At a restaurant just down the street from the iconic firehouse, the surviving members were congregated. Kevin Kubler, who arrived at the company two months after its formation in July of 1998, Hank Molle, a longtime member of Manhattan’s famed Rescue 1 from 1986 until 1997 and later brought key seniority as a member of Squad 288 from 1998 until his retirement in 2002, and Louis Rufrano who would serve two stints in the Squad, first as a firefighter from 1998 until 2002 and again as a Lieutenant from 2009 until his retirement in 2019. The stories told in that restaurant, O’Neill’s Pub, owned fittingly by a retired FDNY Firefighter, both from the men there and the photos aligned along the walls enough to make you feel every emotion imaginable. That’s what 22 years of remembering and missing the ones you’ll never stop loving will do.

At ESU Squad 2, a similar scene. Pictures, mementos, and plaques neatly aligned along their walls. Everything from daring tactical assignments and amazing rescues proudly displayed. Each a reminder of the imprint men like Mike Curtin, Joe Vigiano, and John D’Allara left on not just their squad, but the unit as a whole. Their many good deeds forever archived for everyone and anyone to know. Various jobs captured of the men doing everything from corralling suicidal would-be bridge jumpers, conducting search warrants on the hoodlums operating their criminal enterprises in their midst, and saving people from car accidents, frigid waters, and building collapses. Displayed most prominently however, is Sergeant Curtin’s locker. Untouched, exactly as he left it. The detail that most caught my attention was the number of pictures he had of his family, specifically his daughters. A reminder of what it’s all about for our first responders and sadly, what a man like Sergeant Curtin was so cruelly ripped away from that day.

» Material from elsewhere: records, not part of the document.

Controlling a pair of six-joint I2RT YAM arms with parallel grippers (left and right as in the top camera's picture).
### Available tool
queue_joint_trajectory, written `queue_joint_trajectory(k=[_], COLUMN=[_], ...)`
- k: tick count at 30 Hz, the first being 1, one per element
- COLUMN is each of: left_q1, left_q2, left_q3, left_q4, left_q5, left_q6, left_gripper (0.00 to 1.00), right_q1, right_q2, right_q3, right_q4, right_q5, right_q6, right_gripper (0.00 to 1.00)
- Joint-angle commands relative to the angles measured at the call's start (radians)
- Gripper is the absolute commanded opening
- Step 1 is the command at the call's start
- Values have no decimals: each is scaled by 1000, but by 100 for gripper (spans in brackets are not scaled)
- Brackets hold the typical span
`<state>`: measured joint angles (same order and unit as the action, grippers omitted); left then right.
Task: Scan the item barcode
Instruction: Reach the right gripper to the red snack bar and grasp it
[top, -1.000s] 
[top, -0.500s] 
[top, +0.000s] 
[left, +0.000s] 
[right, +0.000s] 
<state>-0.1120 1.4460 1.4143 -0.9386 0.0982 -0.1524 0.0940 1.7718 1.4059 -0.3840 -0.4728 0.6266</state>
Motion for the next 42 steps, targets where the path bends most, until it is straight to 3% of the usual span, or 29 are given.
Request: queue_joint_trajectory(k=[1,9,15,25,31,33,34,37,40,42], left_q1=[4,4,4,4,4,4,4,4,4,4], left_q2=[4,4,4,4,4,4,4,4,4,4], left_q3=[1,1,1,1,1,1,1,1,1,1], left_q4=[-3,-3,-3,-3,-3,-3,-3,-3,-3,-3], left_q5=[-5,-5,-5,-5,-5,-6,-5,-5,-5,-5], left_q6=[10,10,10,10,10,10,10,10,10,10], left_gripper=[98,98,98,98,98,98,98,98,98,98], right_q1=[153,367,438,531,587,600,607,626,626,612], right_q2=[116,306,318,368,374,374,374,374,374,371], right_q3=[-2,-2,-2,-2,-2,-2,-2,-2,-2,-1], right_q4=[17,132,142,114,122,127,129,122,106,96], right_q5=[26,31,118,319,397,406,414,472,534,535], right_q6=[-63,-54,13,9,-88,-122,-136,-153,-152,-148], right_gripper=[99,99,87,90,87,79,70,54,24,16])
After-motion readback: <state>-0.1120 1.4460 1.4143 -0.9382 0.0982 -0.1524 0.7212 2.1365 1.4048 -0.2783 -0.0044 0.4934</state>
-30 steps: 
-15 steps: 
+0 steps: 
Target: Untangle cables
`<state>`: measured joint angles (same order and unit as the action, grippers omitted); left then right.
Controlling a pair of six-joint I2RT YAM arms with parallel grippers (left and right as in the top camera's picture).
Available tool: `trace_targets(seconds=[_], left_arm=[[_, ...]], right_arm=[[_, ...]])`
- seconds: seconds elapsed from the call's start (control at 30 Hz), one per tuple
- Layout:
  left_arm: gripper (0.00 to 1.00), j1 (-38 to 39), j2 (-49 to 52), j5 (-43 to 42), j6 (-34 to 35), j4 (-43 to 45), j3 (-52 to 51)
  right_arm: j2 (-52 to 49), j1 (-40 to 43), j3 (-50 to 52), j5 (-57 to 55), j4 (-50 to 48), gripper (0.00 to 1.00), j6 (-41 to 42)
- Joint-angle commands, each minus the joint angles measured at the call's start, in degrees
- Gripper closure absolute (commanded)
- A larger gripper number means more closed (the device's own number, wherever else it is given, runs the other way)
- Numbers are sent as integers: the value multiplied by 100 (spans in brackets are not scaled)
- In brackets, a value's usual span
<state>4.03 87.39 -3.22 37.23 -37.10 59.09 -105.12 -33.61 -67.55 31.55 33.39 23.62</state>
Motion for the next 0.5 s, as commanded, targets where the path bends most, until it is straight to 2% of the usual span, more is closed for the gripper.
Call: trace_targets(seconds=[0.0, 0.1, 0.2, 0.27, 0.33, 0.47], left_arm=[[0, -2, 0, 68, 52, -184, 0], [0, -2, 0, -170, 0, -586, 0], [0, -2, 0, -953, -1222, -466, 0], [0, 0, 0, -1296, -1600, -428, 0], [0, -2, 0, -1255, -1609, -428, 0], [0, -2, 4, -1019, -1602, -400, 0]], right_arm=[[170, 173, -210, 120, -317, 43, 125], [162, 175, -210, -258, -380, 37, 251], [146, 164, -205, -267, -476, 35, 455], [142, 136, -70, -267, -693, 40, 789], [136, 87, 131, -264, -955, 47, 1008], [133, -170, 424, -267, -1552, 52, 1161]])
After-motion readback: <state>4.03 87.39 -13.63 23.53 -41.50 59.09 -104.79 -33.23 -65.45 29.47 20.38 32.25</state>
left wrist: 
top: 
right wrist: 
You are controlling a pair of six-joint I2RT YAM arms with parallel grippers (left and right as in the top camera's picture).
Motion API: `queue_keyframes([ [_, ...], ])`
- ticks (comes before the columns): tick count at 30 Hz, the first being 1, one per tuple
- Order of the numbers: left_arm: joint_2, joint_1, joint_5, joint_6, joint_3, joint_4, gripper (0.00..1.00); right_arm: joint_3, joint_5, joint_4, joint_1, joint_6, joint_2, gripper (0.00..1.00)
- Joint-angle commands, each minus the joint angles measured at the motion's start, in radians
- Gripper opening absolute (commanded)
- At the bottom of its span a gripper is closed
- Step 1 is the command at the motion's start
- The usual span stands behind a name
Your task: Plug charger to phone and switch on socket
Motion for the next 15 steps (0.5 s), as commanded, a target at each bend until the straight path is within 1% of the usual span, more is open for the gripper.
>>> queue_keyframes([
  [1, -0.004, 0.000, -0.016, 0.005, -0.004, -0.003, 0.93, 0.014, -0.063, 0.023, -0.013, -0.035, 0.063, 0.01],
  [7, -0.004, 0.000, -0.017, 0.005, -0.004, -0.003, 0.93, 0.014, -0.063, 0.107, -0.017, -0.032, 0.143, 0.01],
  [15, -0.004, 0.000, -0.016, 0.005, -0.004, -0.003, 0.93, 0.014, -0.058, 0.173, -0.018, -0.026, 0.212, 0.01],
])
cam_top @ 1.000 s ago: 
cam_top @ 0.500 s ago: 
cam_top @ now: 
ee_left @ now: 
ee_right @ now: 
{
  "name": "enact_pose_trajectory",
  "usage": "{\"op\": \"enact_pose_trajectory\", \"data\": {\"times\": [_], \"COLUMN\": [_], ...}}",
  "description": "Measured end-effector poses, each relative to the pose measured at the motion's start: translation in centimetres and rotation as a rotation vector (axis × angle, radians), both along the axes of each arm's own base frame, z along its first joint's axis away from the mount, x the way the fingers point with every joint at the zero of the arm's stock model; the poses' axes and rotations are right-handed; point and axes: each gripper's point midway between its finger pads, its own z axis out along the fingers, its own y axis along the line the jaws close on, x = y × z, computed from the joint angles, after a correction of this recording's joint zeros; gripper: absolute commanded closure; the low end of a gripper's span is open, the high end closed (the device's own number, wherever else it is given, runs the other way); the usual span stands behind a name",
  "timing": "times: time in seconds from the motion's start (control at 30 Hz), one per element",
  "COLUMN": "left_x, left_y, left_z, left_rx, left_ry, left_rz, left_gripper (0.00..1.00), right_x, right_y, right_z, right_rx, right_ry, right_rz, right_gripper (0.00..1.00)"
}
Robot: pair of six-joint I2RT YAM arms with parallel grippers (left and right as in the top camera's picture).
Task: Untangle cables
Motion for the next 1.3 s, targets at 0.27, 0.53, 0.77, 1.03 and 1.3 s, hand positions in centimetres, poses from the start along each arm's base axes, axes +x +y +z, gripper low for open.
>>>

If the walls of either place could talk, the stories they’d tell would undoubtedly leave you speechless. The feats of valor, the good-natured pranks, the conversations, the people. Everything from their heroism, quirks, idiosyncrasies, and talents forever safely preserved in the confines of those walls of which was for them and always will be for their families, a second home. Those homes, sacred and welcoming, were places I felt honored to be in. Standing amongst giants of the present, with the legacies of the giants of the past forever preserved through plaque, photo, and story. Remembered, and loved they are and always will be. Then, now, and always.